The hearing was called by Energy and Commerce Committee commerce panel Chairwoman Mary Bono Mack (R-Calif.), who has personal experience with prescription drug abuse's toll on families. Florida has come under particular scrutiny because of its central role in a growing public health threat that causes some 30,000 deaths a year: More than 41 million oxycodone pills were dispensed there in the first six months of 2010, according to the Drug Enforcement Administration, almost 90 percent of the nationwide total; and 98 of the top 100 doctors dispensing oxycodone nationally are in Florida.
Scott acknowledged the problem when he testified alongside Beshear last week but made it clear that he favors a law enforcement approach. The governor has fought to overturn a state prescription database approved by the state legislature, citing privacy concerns, but recently dropped his opposition.
That position did not endear him to members of both parties from states that are seeing their teenagers get addicted to painkillers arriving from the Sunshine State.
"The notion of canceling Florida's PDMP is equal to firing firefighters while your house is ablaze; it neither makes sense nor addresses an urgent crisis," House Appropriations Committee Chair Hal Rogers (R-Kentucky) wrote in a February letter to Scott. "Governor, your state, more than any other, must take this crisis seriously."
Rogers has another stake in the fight over the databases: He's the author of an eponymous Department of Justice grant program that helps state law enforcement agencies collect and analyze prescription drug data. Several times during last week's hearing, Beshear urged lawmakers to continue funding the Rogers grant program.
Critics say the Rogers grants are duplicative with a federal law that also helps states build monitoring programs. The Drug Enforcement Administration has called for Congress to reauthorize the National All Schedules Prescription Electronic Reporting, which was signed into law in 2005 and is under the authority of HHS.
In his testimony, Scott made no mention of his efforts to repeal the database. Instead, he highlighted the fact that his administration has begun moving forward with its implementation.
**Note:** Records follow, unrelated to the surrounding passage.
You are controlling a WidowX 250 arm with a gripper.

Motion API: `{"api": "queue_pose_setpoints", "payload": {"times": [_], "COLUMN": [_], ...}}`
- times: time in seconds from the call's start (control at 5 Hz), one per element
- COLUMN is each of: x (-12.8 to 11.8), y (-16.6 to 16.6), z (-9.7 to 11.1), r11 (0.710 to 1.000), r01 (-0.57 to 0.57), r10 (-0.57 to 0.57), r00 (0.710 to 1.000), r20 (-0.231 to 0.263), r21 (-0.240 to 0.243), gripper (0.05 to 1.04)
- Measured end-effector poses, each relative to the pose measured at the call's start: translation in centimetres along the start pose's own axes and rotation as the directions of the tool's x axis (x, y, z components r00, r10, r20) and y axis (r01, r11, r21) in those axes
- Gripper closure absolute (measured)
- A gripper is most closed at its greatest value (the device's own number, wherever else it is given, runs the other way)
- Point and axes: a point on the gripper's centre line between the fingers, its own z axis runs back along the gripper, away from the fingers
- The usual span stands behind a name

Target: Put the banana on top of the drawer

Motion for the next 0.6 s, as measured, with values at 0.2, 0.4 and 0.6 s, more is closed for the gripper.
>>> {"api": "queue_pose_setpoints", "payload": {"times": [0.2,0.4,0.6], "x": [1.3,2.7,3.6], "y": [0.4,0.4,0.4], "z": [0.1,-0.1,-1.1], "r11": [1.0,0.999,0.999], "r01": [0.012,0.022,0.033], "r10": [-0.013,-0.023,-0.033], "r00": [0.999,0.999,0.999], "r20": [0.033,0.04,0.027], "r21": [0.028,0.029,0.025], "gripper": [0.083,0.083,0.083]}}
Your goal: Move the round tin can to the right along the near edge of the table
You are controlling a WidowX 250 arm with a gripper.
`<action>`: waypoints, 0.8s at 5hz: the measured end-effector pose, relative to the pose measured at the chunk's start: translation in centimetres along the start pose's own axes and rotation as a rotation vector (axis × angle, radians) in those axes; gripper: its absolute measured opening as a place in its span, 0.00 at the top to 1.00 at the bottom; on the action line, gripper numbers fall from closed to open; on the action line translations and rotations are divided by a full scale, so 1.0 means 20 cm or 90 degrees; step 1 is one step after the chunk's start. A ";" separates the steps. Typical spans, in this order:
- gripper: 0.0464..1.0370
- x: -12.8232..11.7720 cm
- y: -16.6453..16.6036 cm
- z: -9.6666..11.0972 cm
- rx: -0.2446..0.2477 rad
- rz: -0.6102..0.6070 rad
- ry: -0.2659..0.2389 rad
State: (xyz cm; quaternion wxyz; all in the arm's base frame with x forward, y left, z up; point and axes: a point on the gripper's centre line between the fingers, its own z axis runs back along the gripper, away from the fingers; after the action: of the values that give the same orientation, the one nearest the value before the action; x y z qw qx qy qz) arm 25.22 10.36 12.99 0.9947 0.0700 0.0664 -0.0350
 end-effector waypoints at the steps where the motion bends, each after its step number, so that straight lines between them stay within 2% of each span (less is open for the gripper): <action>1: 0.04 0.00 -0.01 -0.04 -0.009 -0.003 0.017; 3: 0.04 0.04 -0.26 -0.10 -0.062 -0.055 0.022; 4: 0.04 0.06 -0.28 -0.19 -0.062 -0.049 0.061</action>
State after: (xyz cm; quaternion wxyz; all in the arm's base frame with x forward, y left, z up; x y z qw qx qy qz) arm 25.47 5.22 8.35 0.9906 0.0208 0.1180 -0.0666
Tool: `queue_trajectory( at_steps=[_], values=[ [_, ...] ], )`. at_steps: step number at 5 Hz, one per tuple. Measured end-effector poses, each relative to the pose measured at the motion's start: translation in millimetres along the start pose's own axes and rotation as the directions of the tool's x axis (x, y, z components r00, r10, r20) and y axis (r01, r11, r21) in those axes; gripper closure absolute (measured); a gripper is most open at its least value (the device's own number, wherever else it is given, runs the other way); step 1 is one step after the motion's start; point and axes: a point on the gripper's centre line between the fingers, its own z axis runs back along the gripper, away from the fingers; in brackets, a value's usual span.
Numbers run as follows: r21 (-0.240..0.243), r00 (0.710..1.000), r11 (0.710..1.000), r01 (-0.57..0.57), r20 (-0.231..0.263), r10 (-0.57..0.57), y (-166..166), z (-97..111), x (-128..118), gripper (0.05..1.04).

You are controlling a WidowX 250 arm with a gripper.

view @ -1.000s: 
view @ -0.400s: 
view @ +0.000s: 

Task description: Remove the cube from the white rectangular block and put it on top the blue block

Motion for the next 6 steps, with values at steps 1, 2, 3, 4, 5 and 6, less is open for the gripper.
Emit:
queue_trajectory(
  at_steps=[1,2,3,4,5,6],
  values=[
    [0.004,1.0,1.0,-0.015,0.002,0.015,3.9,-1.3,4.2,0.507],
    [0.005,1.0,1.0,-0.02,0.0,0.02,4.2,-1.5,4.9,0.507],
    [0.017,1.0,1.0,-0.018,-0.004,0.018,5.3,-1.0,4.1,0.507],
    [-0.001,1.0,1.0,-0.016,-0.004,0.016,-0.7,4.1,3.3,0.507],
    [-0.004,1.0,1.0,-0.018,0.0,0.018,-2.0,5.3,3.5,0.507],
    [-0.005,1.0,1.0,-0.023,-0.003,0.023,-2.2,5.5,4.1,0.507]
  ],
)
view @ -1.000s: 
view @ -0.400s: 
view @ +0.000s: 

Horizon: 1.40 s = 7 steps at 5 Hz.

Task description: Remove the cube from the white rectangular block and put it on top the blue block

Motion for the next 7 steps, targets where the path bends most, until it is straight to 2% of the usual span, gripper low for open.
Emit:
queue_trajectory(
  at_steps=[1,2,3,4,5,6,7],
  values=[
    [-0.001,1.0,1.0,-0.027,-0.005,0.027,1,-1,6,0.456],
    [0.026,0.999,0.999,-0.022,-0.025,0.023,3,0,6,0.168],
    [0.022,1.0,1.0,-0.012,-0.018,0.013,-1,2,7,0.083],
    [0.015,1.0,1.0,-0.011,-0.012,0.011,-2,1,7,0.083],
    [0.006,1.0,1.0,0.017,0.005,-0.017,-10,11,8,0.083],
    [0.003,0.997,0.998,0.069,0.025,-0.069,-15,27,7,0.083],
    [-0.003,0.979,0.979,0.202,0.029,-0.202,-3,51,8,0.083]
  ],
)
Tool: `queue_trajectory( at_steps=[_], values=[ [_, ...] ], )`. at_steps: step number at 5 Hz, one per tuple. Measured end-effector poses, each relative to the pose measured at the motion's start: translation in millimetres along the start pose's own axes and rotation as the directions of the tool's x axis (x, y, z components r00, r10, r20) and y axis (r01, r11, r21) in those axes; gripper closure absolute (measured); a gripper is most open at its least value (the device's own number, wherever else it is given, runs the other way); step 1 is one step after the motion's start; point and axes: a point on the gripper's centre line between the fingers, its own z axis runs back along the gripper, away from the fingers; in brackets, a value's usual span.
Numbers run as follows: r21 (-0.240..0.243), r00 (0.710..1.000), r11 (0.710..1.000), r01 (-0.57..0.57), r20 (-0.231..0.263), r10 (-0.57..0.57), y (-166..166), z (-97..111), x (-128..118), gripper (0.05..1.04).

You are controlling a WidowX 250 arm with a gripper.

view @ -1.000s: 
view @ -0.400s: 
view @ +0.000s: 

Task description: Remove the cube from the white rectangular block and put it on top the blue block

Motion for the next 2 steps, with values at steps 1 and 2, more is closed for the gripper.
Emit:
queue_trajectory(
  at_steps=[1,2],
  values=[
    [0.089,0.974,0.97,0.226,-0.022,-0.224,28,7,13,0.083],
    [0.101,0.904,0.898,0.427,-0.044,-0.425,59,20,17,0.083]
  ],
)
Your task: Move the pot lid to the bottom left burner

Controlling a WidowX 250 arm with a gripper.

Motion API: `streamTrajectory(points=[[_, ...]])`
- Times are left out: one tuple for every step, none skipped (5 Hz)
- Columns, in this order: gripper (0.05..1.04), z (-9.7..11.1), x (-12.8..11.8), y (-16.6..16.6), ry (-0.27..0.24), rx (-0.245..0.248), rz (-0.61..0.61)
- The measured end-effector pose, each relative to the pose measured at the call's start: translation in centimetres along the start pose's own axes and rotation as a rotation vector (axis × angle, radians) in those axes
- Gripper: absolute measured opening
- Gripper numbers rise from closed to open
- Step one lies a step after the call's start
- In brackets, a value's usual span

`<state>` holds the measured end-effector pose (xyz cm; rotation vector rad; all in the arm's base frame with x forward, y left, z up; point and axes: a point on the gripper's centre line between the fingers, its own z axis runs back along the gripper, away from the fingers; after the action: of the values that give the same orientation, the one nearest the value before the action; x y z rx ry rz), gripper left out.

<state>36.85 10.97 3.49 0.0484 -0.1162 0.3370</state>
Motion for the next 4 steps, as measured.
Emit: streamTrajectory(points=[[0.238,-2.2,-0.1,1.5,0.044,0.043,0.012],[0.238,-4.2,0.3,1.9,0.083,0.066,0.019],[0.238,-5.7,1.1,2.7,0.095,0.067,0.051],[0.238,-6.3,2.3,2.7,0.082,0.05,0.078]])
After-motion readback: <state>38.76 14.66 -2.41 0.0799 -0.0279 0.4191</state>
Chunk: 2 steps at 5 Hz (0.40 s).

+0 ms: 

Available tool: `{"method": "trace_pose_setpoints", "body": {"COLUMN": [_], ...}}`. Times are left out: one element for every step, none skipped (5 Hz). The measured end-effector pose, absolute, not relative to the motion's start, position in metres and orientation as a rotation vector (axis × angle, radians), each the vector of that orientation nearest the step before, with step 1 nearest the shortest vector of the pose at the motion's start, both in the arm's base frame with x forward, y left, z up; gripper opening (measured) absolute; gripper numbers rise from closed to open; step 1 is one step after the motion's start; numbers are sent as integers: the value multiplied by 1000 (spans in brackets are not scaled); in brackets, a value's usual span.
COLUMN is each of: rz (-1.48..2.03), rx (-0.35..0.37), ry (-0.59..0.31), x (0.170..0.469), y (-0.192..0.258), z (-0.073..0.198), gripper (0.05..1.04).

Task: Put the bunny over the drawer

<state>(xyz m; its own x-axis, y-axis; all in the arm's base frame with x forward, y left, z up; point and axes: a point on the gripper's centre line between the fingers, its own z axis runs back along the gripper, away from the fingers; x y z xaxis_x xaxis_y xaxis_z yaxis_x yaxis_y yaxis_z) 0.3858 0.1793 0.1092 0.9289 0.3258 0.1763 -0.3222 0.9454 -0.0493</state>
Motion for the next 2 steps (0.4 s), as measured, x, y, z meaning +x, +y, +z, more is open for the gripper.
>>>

Still, the governor couldn't resist a dig at the privacy concerns he sees with prescription drug monitoring. He referenced a 2009 breach of the Virginia's prescription-drug database during which hackers said they'd obtained more than 8.2 million patient records and left a ransom note.
"So," Scott testified, "while the database in Florida is brought online, I continue working with my legislative partners to find solutions that protect patient privacy."
The Pulitzer-Prize winning PolitiFact website recently rated that statement "mostly true." The database was indeed breached, the website reported, but no evidence ever emerged that the hackers were able to view patient records.
Beshear said Kentucky's database has never been violated.
Scott's decision to reverse his earlier opposition to Florida's database drew praise from Rogers after last week's hearing.
"It is no secret Florida's pill mills have been ground zero for the illicit diversion of the drugs that are wreaking havoc in Kentucky and around the country, and I'm glad Governor Scott has finally seen the light," Rogers said in a statement. "This is a great day for the Commonwealth and all of our neighboring states that have been impacted by the prescription pain pills rapidly funneling out of Florida to feed the addiction epidemic plaguing our families."